## [Data shown]
★ ★ ★ ★ ★

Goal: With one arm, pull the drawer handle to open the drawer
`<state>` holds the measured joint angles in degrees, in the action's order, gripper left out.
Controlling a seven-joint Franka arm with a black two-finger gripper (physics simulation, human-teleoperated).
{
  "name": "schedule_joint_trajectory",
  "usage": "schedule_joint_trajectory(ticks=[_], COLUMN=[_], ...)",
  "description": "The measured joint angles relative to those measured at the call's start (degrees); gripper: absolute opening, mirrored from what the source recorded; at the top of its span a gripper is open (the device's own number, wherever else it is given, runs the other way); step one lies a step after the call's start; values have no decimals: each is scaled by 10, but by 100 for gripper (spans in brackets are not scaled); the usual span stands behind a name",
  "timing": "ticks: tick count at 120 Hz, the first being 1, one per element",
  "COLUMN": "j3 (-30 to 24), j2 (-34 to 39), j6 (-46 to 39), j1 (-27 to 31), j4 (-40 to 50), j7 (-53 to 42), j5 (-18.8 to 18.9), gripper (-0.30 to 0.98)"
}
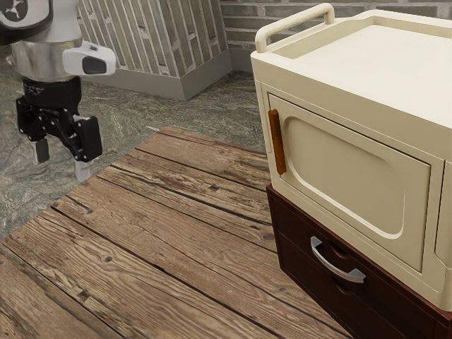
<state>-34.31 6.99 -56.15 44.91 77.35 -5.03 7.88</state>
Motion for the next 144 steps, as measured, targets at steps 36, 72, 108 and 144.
schedule_joint_trajectory(ticks=[36, 72, 108, 144], j3=[-27, 165, 315, 278], j2=[27, 335, 353, 352], j6=[-131, -271, -397, -505], j1=[-3, -250, -491, -563], j4=[20, 409, 508, 544], j7=[-2, 28, -194, -442], j5=[-42, -163, -98, -73], gripper=[69, 69, 69, 69])
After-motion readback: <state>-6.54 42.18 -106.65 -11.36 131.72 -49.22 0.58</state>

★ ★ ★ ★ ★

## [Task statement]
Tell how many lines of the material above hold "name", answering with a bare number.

## [Answer area]
2